**REQUIRED ACTION:** The complete listing, repeated precisely, must form the answer.

**INFORMATION SUPPLIED:**
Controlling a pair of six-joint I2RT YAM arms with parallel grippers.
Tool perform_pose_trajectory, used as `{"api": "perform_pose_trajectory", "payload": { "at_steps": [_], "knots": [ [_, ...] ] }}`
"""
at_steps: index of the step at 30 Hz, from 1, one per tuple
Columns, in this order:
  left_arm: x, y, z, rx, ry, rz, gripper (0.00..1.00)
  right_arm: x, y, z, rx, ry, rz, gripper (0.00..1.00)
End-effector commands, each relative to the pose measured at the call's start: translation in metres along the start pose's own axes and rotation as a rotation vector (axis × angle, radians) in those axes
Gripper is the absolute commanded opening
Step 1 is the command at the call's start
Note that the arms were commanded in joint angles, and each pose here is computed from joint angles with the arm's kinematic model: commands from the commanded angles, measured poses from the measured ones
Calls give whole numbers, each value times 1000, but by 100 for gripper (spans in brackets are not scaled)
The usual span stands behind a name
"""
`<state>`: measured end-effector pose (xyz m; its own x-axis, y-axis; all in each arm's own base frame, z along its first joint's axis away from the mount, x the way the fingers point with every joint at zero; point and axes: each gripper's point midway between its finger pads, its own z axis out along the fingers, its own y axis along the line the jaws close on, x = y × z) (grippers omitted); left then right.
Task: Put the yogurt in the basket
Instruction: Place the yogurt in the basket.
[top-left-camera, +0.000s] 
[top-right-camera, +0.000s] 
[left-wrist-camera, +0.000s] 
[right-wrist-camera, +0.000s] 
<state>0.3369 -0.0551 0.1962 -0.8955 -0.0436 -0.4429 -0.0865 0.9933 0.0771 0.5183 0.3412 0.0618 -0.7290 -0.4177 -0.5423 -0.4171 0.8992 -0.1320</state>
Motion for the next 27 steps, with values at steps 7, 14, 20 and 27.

**COMPLETED EXERCISE:**
Controlling a pair of six-joint I2RT YAM arms with parallel grippers.
Tool perform_pose_trajectory, used as `{"api": "perform_pose_trajectory", "payload": { "at_steps": [_], "knots": [ [_, ...] ] }}`
"""
at_steps: index of the step at 30 Hz, from 1, one per tuple
Columns, in this order:
  left_arm: x, y, z, rx, ry, rz, gripper (0.00..1.00)
  right_arm: x, y, z, rx, ry, rz, gripper (0.00..1.00)
End-effector commands, each relative to the pose measured at the call's start: translation in metres along the start pose's own axes and rotation as a rotation vector (axis × angle, radians) in those axes
Gripper is the absolute commanded opening
Step 1 is the command at the call's start
Note that the arms were commanded in joint angles, and each pose here is computed from joint angles with the arm's kinematic model: commands from the commanded angles, measured poses from the measured ones
Calls give whole numbers, each value times 1000, but by 100 for gripper (spans in brackets are not scaled)
The usual span stands behind a name
"""
`<state>`: measured end-effector pose (xyz m; its own x-axis, y-axis; all in each arm's own base frame, z along its first joint's axis away from the mount, x the way the fingers point with every joint at zero; point and axes: each gripper's point midway between its finger pads, its own z axis out along the fingers, its own y axis along the line the jaws close on, x = y × z) (grippers omitted); left then right.
Task: Put the yogurt in the basket
Instruction: Place the yogurt in the basket.
[top-left-camera, +0.000s] 
[top-right-camera, +0.000s] 
[left-wrist-camera, +0.000s] 
[right-wrist-camera, +0.000s] 
<state>0.3369 -0.0551 0.1962 -0.8955 -0.0436 -0.4429 -0.0865 0.9933 0.0771 0.5183 0.3412 0.0618 -0.7290 -0.4177 -0.5423 -0.4171 0.8992 -0.1320</state>
Motion for the next 27 steps, with values at steps 7, 14, 20 and 27.

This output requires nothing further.